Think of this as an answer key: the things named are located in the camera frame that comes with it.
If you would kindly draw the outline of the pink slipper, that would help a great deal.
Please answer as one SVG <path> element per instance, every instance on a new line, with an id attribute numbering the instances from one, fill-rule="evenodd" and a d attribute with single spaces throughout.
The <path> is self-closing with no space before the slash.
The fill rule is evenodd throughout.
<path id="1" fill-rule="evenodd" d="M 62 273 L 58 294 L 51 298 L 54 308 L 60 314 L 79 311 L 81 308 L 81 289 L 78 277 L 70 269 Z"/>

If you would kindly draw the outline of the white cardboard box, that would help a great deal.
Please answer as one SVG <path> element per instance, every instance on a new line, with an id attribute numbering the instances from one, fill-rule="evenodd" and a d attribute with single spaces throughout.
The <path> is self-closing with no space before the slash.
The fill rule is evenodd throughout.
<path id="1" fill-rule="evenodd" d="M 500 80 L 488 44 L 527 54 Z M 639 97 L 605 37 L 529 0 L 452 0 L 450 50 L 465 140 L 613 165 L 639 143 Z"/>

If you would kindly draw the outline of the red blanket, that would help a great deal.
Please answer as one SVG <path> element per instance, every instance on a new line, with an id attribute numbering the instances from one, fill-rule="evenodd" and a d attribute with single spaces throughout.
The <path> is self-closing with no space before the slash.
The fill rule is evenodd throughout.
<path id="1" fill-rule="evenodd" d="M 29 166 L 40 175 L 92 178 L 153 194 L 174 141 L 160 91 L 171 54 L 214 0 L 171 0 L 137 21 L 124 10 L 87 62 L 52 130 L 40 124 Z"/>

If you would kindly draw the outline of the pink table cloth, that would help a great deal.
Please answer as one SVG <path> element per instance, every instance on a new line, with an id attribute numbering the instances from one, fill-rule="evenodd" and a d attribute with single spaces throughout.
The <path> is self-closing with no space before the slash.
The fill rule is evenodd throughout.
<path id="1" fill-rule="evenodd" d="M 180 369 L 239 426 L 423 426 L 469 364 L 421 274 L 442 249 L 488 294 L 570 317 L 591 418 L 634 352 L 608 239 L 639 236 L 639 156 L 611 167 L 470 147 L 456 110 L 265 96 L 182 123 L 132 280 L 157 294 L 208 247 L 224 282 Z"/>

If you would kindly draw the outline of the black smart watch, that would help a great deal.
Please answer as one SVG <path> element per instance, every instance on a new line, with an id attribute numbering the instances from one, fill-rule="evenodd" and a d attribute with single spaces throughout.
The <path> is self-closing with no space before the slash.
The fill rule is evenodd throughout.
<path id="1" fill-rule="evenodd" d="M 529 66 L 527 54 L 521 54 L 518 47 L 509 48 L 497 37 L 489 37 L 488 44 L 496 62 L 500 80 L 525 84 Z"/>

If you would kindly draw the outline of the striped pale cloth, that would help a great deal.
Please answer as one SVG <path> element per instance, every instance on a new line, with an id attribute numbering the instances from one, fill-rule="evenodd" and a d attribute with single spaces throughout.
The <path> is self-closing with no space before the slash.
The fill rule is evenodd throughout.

■ What to produce:
Exact duplication is required for the lines above, from the line that contains "If you would kindly draw the outline of the pink table" to the line that contains "If you would kindly draw the outline of the striped", inclusive; omit all others.

■ Finished task:
If you would kindly draw the outline of the pink table cloth, that would help a great deal.
Please answer as one SVG <path> element per instance, every instance on a new line, with an id attribute numbering the instances from one, fill-rule="evenodd" and a d attribute with single spaces throughout.
The <path> is self-closing with no space before the slash.
The fill rule is evenodd throughout.
<path id="1" fill-rule="evenodd" d="M 180 369 L 239 426 L 423 426 L 469 364 L 421 274 L 442 249 L 488 294 L 570 317 L 591 418 L 634 352 L 608 239 L 639 236 L 639 156 L 611 167 L 470 147 L 456 110 L 265 96 L 182 123 L 132 280 L 157 294 L 208 247 L 224 282 Z"/>

If you would kindly draw the outline of the black smart watch, that would help a great deal.
Please answer as one SVG <path> element per instance, every instance on a new line, with an id attribute numbering the instances from one, fill-rule="evenodd" and a d attribute with single spaces throughout.
The <path> is self-closing with no space before the slash.
The fill rule is evenodd throughout.
<path id="1" fill-rule="evenodd" d="M 529 66 L 527 54 L 521 54 L 518 47 L 509 48 L 497 37 L 489 37 L 488 44 L 496 62 L 500 80 L 525 84 Z"/>

If you would kindly draw the outline of the striped pale cloth, that would help a great deal.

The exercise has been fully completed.